Y no cabe queja alguna porque, ¿saben?: Yo lo tengo todo.

Vivir tiene que ser algo más que el agotamiento provocado por ese nadar contra corriente, hasta que tu cuerpo muta en unos brazos caídos y sientes la liberación de tomar la firme decisión de rendirte

Hace unos días me asaltaban estos pensamientos en una clase de ciclo cuando la garganta se me cerró. Los síntomas, desgraciadamente, les resultarán familiares a muchos lectores: a mí me recordó a un diluvio hacia dentro. Un diluvio de esos de los que no puedes resguardarte porque te cala los órganos, los empapa y los rebosa hasta deformarlos. Tanto llueve, y durante tanto tiempo, que pierdes momentáneamente tus referencias y te acostumbras a llover por dentro y se te acelera el pulso, te sudan las palmas de las manos, esas manos temblorosas, y las náuseas y el dolor en el pecho no te dejan respirar ni subir a la superficie y piensas, de pronto, que esto tiene que ser morirse, pero tienes una lavadora tendida y en quince minutos tienes que recoger a tu hija del baile, se lo has prometido, así que no puedes morirte ahora, así sin más, no puedes, y menos aún en una clase de ciclo, por lo que abandonas la sesión ante la mirada estupefacta de la monitora y corres a recomponer tu disfraz y tu máscara en el baño del gimnasio.

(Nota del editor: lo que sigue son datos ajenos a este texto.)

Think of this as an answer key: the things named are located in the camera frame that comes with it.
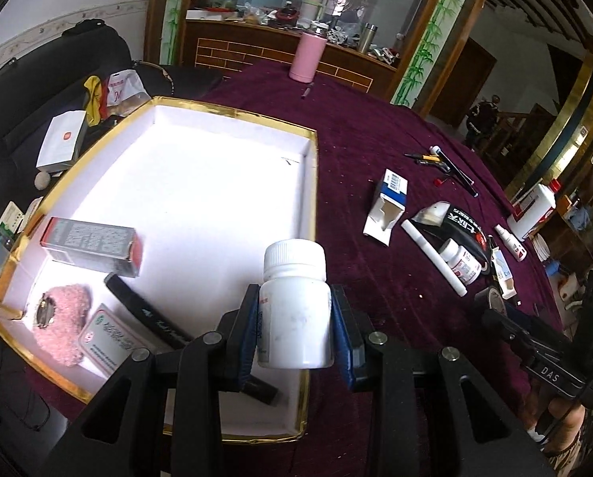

Quieres creer que vivir tiene que ser algo más que capear la vida y sus tempestades: ahora una muerte, ahora una enfermedad, un año luchando contra Hacienda, otra enfermedad, ahora violencia vicaria y entonces ver a tus hijos sufrir, ahora esa amiga a la que quieres diagnosticada de cáncer. Vivir tiene que ser algo más que el agotamiento provocado por ese nadar contra corriente, hasta que tu cuerpo muta en unos brazos caídos y sientes la liberación de tomar la firme decisión de rendirte.

¿Cómo puede alguien que lo tiene todo sentirse así? 

Una se explota a sí misma y cree que se está realizando, le digo a mi médica de familia evocando a Byung-Chul Han y La Sociedad del Cansancio.

La doctora no me mira, anda a sus cosas, aunque sus cosas debiera ser yo ahora, o eso me digo, y me escucha con un tic nervioso en la pierna derecha que vapulea la pata de la mesa, supongo que porque dispone de dos minutos por paciente y puede ser que con mi disertación ya haya consumido los primeros treinta segundos. No la conozco. Es la primera vez que nos vemos. Mi médica se jubiló hace unos meses y se despidió de mí con un “no aguanto más esto”. Esto era la atención primaria en la sanidad pública. Desde entonces, intento eludir el periplo al centro de salud para los pequeños dolores del vivir, pero últimamente la noche que somos, que soy, no me deja hacer la vista gorda con las pequeñas miserias cotidianas.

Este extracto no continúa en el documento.